▸ Dataset extract
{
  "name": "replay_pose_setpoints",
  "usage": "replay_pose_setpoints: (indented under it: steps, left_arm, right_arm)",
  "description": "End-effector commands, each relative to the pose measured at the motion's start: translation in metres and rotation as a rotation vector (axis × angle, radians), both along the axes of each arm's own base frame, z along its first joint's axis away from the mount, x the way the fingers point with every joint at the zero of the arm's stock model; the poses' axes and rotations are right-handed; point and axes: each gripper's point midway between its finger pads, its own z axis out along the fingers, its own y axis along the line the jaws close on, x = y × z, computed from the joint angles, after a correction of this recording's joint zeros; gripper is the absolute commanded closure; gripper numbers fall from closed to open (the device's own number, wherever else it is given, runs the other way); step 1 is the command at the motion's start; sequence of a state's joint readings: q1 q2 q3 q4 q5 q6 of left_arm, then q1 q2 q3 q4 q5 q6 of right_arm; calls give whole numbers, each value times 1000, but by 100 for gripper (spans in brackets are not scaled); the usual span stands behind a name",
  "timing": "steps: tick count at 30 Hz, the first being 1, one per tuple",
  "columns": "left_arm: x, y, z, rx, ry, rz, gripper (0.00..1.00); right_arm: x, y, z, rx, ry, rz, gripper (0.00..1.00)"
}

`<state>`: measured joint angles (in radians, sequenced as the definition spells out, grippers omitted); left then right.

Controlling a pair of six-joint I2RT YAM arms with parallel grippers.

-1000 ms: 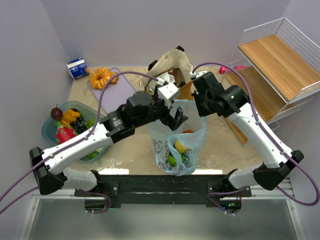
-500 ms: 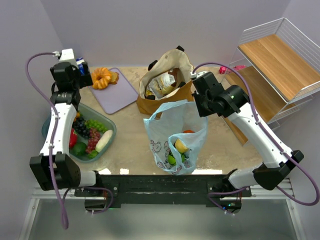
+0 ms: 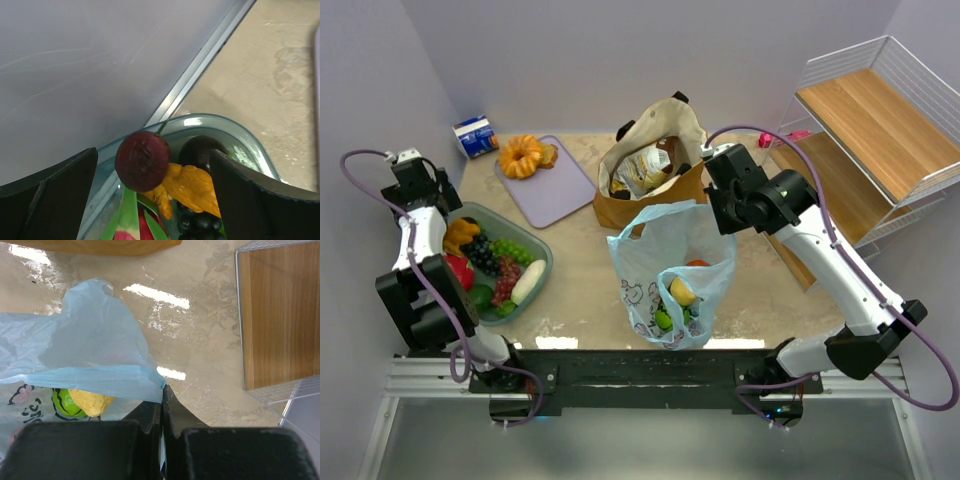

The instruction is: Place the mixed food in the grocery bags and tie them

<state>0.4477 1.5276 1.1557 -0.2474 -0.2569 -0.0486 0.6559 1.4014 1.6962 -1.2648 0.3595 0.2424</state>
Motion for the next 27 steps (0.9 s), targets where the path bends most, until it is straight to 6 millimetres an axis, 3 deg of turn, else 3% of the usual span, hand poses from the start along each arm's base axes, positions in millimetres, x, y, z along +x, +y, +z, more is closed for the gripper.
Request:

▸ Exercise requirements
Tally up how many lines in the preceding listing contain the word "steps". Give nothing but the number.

▸ Answer area
3